The three wavelengths to be used for the analytical gaussian fit are not necessarily the three center wavelengths. We will use the closest wavelengths to the "nominal" reference wavelengths used for the 3-point data:
ref_blue = 1074.59 ref_red = 1074.81
ref_blue = 1079.69 ref_red = 1079.91
ref_blue = 789.33 ref_red = 789.47
ref_blue = 637.35 ref_red = 637.45*
ref_blue = 706.14 red_red = 706.26
This is what I use in my code to find the closest wavelength position:
wave_blue = nearest_element(ref_blue, wave, p_blue)
wave_red = nearest_element(ref_red, wave, p_red)
where wave is the array with the wavelength positions and nearest_element.pro is the routine written by Mankoff
*reference lines updated per discussion below
Making a new option, wing_offset
, for each wave region, which will be optional and undefined for wave regions not specified below. In those cases, the center three wavelengths will be used.

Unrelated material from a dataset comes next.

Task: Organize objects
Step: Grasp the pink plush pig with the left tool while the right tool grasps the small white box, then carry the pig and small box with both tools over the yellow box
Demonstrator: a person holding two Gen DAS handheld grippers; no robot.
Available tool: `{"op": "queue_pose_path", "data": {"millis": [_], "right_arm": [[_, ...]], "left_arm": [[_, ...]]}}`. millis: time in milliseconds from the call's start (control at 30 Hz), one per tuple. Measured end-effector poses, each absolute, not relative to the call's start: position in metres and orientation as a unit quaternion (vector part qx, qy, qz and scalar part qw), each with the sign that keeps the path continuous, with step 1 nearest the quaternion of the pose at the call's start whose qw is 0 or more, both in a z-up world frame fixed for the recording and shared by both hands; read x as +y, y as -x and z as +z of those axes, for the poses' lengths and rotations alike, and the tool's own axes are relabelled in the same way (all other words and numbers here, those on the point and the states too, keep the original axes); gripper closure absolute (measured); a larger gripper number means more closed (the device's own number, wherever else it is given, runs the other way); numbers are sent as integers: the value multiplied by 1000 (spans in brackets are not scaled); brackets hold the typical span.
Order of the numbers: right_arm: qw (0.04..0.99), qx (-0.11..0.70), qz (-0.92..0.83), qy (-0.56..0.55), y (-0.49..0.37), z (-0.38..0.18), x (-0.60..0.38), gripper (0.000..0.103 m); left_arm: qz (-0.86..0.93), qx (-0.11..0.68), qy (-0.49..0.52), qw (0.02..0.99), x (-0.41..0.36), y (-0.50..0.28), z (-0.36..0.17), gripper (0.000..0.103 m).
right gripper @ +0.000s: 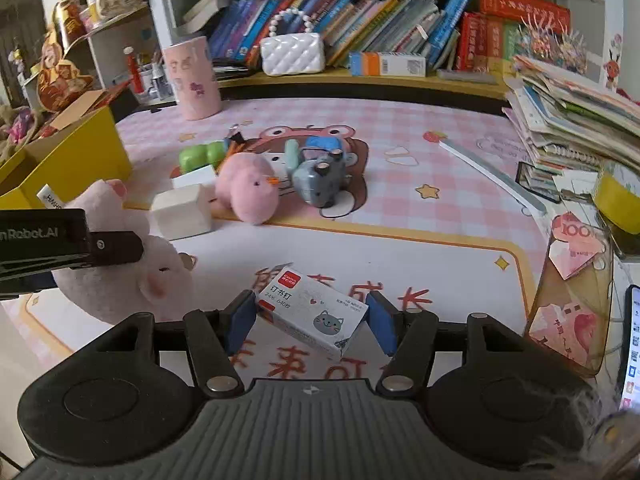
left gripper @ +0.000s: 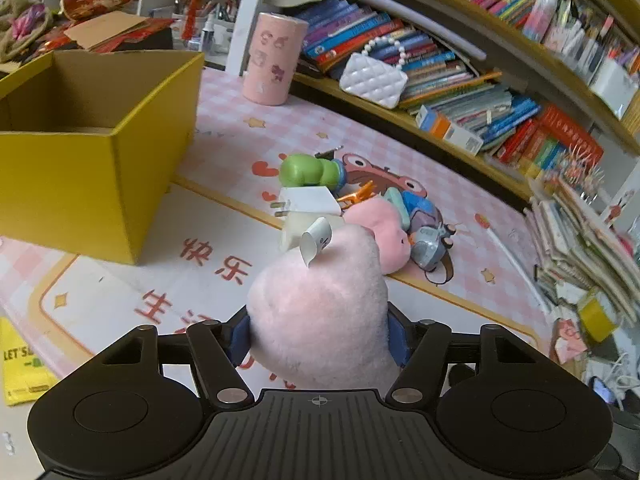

Wave region | center_wavelength | wing_offset |
---|---|---|
637 | 637.4 | 0.05 |
706 | 706.2 | 0.06 |
789 | 789.4 | 0.07 |
1074 | 1074.7 | 0.11 |
1079 | 1079.8 | 0.11 |
OK, here is potential problem for the current method. Center wavelength is 637.4 and offset is +/- 0.06, so 637.34 and 637.46. For the below file, the method uses extensions 4, 5, and 7:
level1$ ucomp cat 20240330.211133.ucomp.637.l1.p9.fts
1 Corona Stokes IQUV [637.24 nm] science ----- 637.24 -----
2 Corona Stokes IQUV [637.28 nm] science ----- 637.28 -----
3 Corona Stokes IQUV [637.32 nm] science ----- 637.32 -----
4 Corona Stokes IQUV [637.36 nm] science ----- 637.36 -----
5 Corona Stokes IQUV [637.40 nm] science ----- 637.40 -----
6 Corona Stokes IQUV [637.44 nm] science ----- 637.44 -----
7 Corona Stokes IQUV [637.48 nm] science ----- 637.48 -----
8 Corona Stokes IQUV [637.52 nm] science ----- 637.52 -----
9 Corona Stokes IQUV [637.56 nm] science ----- 637.56 -----
637.34 and 637.46 are both directly in the middle of two wavelengths and round-off is giving me the higher one in both cases.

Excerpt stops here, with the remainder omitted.